Sure, contractors mess up, but most contracts are written so that its the contractor who pays for it, not the organization hiring the contractor. So, again, contractor messes up, comes up with a workable mitigation/rework plan, but you sit there for 6+ months arguing about whether its allowed.

I've seen first hand the mess of regulation related paperwork it takes to run a normal NG/etc plant, it takes teams to of people to review it every year and assure compliance. Layering the NRC/etc into this is how you end up spending insane amount of capital and producing nothing but paperwork (see nuscale) on a design that isn't particularly ground breaking in the face of existing plants. I can't even imagine how much it would take to certify something like a navy reactor in that kind of environment.


None of the exposed I have seen mention anything about NRC specific regulations. It's just bad management processes dictating sloppy first attempts at design, leading to literally unconstructable designs, followed by even worse management processes for getting feedback and changes, or any sort of streamlining to allow agile response.

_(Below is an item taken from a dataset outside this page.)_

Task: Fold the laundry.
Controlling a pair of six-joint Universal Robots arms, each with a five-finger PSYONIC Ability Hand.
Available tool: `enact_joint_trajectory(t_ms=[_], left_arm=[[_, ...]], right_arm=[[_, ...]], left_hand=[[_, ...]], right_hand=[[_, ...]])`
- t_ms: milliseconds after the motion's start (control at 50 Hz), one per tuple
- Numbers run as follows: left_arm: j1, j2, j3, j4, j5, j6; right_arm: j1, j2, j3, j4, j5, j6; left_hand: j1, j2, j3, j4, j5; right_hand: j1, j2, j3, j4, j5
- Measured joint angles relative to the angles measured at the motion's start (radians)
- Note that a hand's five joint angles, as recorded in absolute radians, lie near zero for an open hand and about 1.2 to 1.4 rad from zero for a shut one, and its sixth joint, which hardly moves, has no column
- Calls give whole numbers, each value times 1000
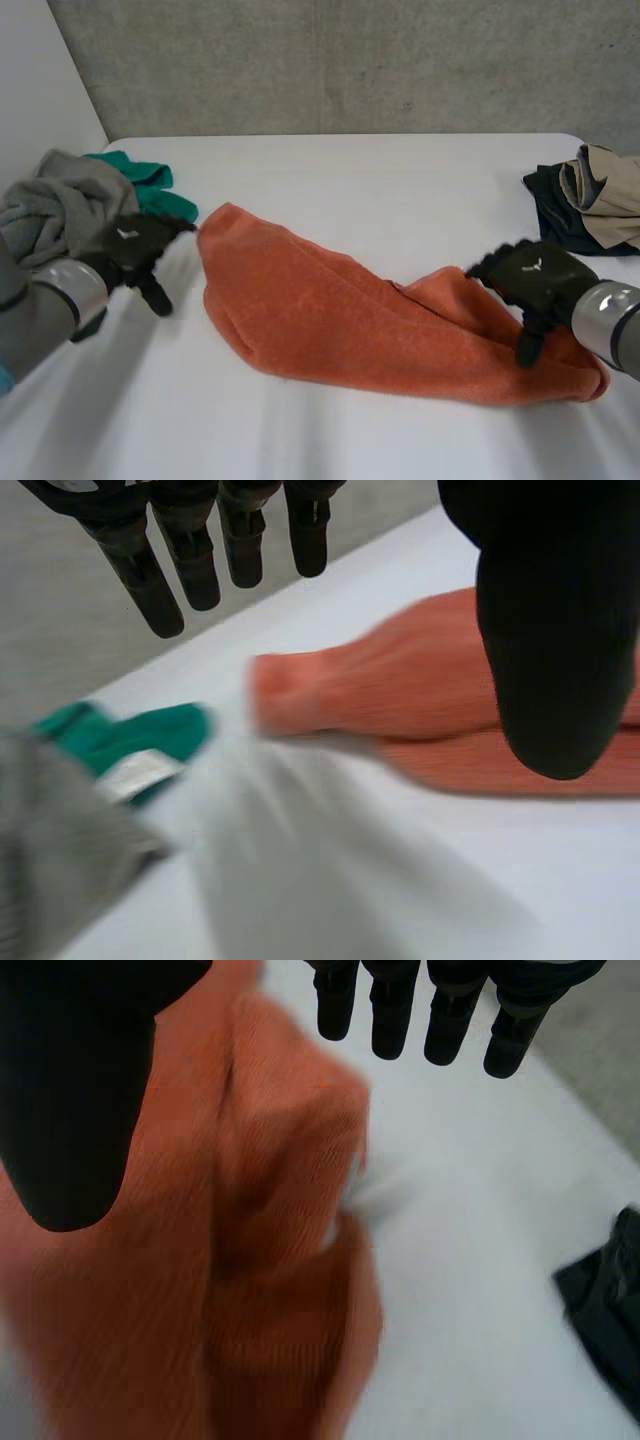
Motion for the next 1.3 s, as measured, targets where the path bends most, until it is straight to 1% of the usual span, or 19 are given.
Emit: enact_joint_trajectory(t_ms=[40,120,200,280,320,380,420,460,500,600,620,680,860,900,920,940,1080,1180,1300], left_arm=[[-20,4,-38,3,56,27],[-52,-22,-61,8,115,83],[-89,-81,-35,10,124,136],[-130,-158,23,13,96,182],[-149,-201,60,16,71,202],[-173,-254,112,25,29,223],[-185,-282,142,31,5,231],[-193,-301,165,37,-13,235],[-202,-322,191,48,-31,236],[-210,-344,221,76,-47,227],[-213,-348,227,90,-50,222],[-219,-350,234,119,-54,208],[-235,-349,250,174,-74,183],[-235,-354,258,176,-78,183],[-234,-360,266,177,-80,185],[-233,-364,276,178,-81,187],[-214,-379,392,192,-111,215],[-203,-325,520,254,-178,188],[-201,-180,604,450,-252,-10]], right_arm=[[-23,-2,14,53,11,-72],[-59,-3,45,95,23,-171],[-74,-1,73,67,25,-195],[-72,3,101,19,23,-174],[-68,8,115,-9,22,-157],[-62,17,129,-41,16,-138],[-60,22,133,-60,11,-128],[-59,25,135,-73,7,-121],[-58,27,137,-92,0,-107],[-58,26,136,-116,-8,-85],[-57,26,134,-123,-10,-79],[-57,28,130,-134,-11,-72],[-49,57,112,-144,-10,-68],[-47,66,104,-148,-11,-66],[-44,73,95,-152,-13,-66],[-41,80,85,-158,-15,-66],[5,142,-63,-223,-14,-65],[48,185,-284,-362,27,-12],[80,194,-490,-692,80,214]], left_hand=[[0,0,0,0,0],[0,0,0,0,0],[0,6,0,0,0],[0,9,2,3,0],[30,28,23,30,0],[55,42,41,49,19],[116,93,90,99,87],[175,149,146,150,139],[325,304,292,298,258],[476,497,494,506,296],[523,550,546,559,364],[538,556,553,560,495],[560,553,545,550,521],[741,708,703,711,676],[886,899,891,893,842],[886,944,929,943,873],[886,967,955,981,878],[886,967,955,982,878],[886,971,964,986,878]], right_hand=[[0,0,0,0,0],[0,0,0,0,0],[33,61,63,57,60],[190,196,206,194,195],[375,382,383,377,374],[854,872,851,847,835],[876,950,951,951,913],[876,950,971,978,916],[876,950,972,982,916],[876,950,972,982,916],[876,950,972,982,916],[876,950,972,982,916],[876,950,972,982,916],[876,950,972,982,916],[876,950,972,982,916],[876,950,972,982,916],[876,950,978,987,916],[876,950,980,988,916],[876,950,980,988,917]])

Imagine a huge waterfall design, with the architects being part of a completely different company than the implementers, and months long turn around to get clarification on any aspect or to get the designers to sign off on the necessary changes for anything to happen.

People are not afraid to criticize the NRC, it falls out of people's mouth so easily. But if they are actually afraid of the NRC, why are they so willing to provide critique, but unwilling to suggest the exact things that are the problem?

More likely you have a bunch of substandard folks unwilling to take any sort of responsibility for their actions or for management and instead blame a third party.

Suppose that any one of these companies spent a tiny tiny fraction of their money of proposing changes to regulations that would allow them to build effectively? Why don't we see any sort of proposals like that?

As for nuscale, this is a perfect example of using the NRC as a scapegoat and being unwilling to look at the true source of their problems:

https://www.power-eng.com/nuclear/report-claims-serious-prob...

I am still waiting for some sort of example of the NRC layering on something unnecessary, after six years of begging people making the claim to produce one shred of evidence.